Beer volumes fell 2 percent, missing analysts’ estimates, as declines in Asia and western Europe offset a temporary rebound in its troubled Russian unit, the world’s fourth-largest brewer said in a statement Wednesday. Carlsberg maintained its full-year profit forecast but that wasn’t enough to buoy the shares, which declined as much as 3.5 percent in Copenhagen, the most in almost three months.
The company’s 20 percent growth rate in eastern Europe is “unsustainable,” as it was boosted by an easy comparison with the same period a year ago, Chief Executive Officer Cees ’t Hart said on a call with reporters. “The CEO’s comments about the current Russian pricing environment were quite cautious,” Eddy Hargreaves, an analyst at Canaccord Genuity, said by e-mail.
Revenue growth in eastern Europe was double what analysts estimated, as volume rebounded in Russia after Carlsberg lowered the price of its namesake lager. The beermaker also continued a cost-cutting drive by announcing a shift of 300 back-office jobs to India. The quantity of beer sold in Asia, which Carlsberg has touted as a profit driver, could decelerate, Christopher Warmoth, the company’s new head of strategy and a former regional director for Asia, said in an interview.
Twelve out of 15 divisions are spending less than their target budget, the company said, with further brewery closures planned in China. Beer volumes declined 1 percent in Asia, hurt by a decelerating market.

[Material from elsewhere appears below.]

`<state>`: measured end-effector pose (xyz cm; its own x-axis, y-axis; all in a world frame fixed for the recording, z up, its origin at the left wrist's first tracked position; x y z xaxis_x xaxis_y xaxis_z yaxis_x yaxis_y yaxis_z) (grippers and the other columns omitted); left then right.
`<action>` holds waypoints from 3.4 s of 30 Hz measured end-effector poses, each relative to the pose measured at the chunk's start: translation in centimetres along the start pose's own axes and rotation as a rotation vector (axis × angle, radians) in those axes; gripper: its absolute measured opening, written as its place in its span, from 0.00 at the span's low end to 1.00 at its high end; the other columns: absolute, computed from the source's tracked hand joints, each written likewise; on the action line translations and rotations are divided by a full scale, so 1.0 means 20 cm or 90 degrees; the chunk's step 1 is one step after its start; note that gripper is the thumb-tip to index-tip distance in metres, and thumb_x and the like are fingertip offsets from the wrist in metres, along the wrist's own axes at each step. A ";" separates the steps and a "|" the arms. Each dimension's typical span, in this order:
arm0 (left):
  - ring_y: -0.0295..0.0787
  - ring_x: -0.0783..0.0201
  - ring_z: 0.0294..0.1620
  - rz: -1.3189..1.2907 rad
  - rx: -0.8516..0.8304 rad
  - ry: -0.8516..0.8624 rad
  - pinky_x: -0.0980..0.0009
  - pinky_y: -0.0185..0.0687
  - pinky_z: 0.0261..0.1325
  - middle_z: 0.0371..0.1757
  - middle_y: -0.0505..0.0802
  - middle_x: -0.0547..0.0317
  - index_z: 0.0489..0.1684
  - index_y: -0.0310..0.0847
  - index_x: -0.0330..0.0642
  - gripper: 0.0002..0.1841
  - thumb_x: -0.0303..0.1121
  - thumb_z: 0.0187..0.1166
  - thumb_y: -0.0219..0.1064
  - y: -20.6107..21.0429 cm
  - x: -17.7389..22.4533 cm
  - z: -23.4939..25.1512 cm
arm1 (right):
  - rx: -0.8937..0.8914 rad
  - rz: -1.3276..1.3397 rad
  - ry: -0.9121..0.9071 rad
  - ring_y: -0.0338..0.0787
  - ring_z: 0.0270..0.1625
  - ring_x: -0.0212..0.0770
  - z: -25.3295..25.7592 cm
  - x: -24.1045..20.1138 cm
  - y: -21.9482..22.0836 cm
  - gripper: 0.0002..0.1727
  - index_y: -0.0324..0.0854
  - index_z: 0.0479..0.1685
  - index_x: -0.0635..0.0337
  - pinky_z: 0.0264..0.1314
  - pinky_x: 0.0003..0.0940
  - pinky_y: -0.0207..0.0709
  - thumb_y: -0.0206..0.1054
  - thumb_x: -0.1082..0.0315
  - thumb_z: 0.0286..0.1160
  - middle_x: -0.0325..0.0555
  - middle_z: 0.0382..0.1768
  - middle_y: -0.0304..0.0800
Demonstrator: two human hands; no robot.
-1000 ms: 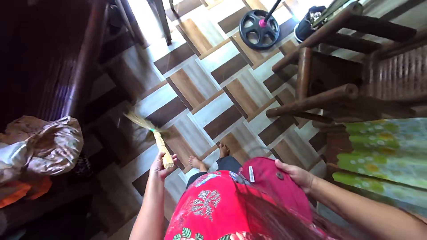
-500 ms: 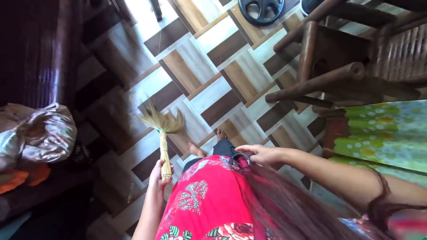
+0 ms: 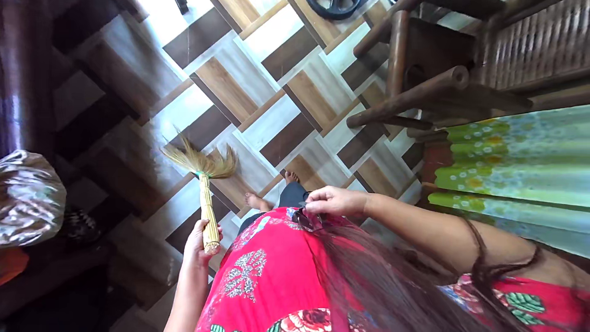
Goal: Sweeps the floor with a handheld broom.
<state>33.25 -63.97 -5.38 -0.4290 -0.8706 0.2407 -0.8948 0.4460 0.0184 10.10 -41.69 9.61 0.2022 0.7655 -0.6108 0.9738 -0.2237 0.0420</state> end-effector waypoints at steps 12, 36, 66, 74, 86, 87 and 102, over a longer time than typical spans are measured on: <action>0.83 0.71 0.13 -0.040 -0.008 -0.006 0.78 0.79 0.13 0.21 0.87 0.60 0.42 0.72 0.42 0.17 0.39 0.94 0.41 -0.06 0.00 0.03 | -0.102 0.471 -0.134 0.94 0.43 0.30 0.01 0.09 -0.08 0.09 0.88 0.35 0.45 0.50 0.28 0.88 0.65 0.54 0.68 0.38 0.43 0.97; 0.86 0.60 0.37 -0.068 0.059 0.248 0.62 0.85 0.44 0.44 0.88 0.46 0.70 0.75 0.33 0.17 0.32 0.91 0.55 0.56 0.73 0.31 | -0.194 -0.034 0.189 0.88 0.52 0.52 1.17 -0.58 0.10 0.36 0.57 0.89 0.56 0.52 0.47 0.82 0.40 0.40 0.95 0.61 0.65 0.81; 0.84 0.45 0.65 -0.287 0.111 0.148 0.49 0.80 0.66 0.71 0.83 0.33 0.88 0.59 0.37 0.29 0.35 0.91 0.60 0.41 0.54 0.46 | -0.097 -0.179 0.228 0.78 0.27 0.42 1.60 -0.43 0.33 0.38 0.68 0.74 0.60 0.28 0.39 0.74 0.34 0.35 0.93 0.51 0.38 0.81; 0.83 0.45 0.69 -0.398 -0.010 0.080 0.51 0.81 0.69 0.79 0.76 0.31 0.96 0.33 0.45 0.46 0.31 0.85 0.68 0.60 0.18 0.13 | -0.293 -0.455 0.186 0.87 0.59 0.55 1.22 -0.35 0.25 0.44 0.50 0.87 0.65 0.59 0.52 0.83 0.72 0.57 0.80 0.67 0.66 0.81; 0.83 0.58 0.37 -0.734 0.254 0.099 0.62 0.82 0.41 0.46 0.86 0.47 0.72 0.69 0.37 0.19 0.42 0.95 0.50 -0.35 -0.30 0.07 | -0.466 -0.398 0.279 0.77 0.24 0.33 1.30 -0.23 1.43 0.11 0.77 0.53 0.59 0.26 0.29 0.73 0.59 0.61 0.86 0.42 0.30 0.80; 0.84 0.59 0.38 -0.726 0.241 0.110 0.64 0.83 0.41 0.47 0.86 0.48 0.68 0.72 0.35 0.20 0.43 0.95 0.48 -0.41 -0.28 0.08 | -0.429 -0.381 0.281 0.76 0.26 0.34 1.29 -0.27 1.48 0.14 0.77 0.57 0.60 0.29 0.30 0.72 0.58 0.60 0.87 0.43 0.34 0.80; 0.86 0.59 0.48 -0.178 -0.133 0.074 0.62 0.81 0.50 0.62 0.88 0.45 0.86 0.63 0.41 0.24 0.39 0.96 0.49 0.16 -0.09 0.23 | 0.036 -0.113 0.215 0.74 0.18 0.34 1.72 -0.33 0.52 0.18 0.66 0.67 0.59 0.19 0.28 0.71 0.62 0.63 0.86 0.42 0.26 0.73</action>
<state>30.56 -61.85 -10.14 -0.1441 -0.9406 0.3073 -0.9257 0.2379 0.2942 15.25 -69.90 -13.11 0.0633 0.9486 -0.3099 0.9912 -0.0958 -0.0909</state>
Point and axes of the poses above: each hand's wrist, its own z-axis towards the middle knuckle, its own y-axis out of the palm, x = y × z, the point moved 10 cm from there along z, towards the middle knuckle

The shares fell 3.2 percent to 617.5 kroner at 11:46 a.m. in the Danish capital, trimming their gain this year to 0.9 percent.
Sales in western Europe, which accounts for two-thirds of the company’s revenue, declined by 3 percent after retailers including British supermarket chain Tesco Plc delisted Carlsberg products. That missed the analyst estimate of a 2.6 percent drop.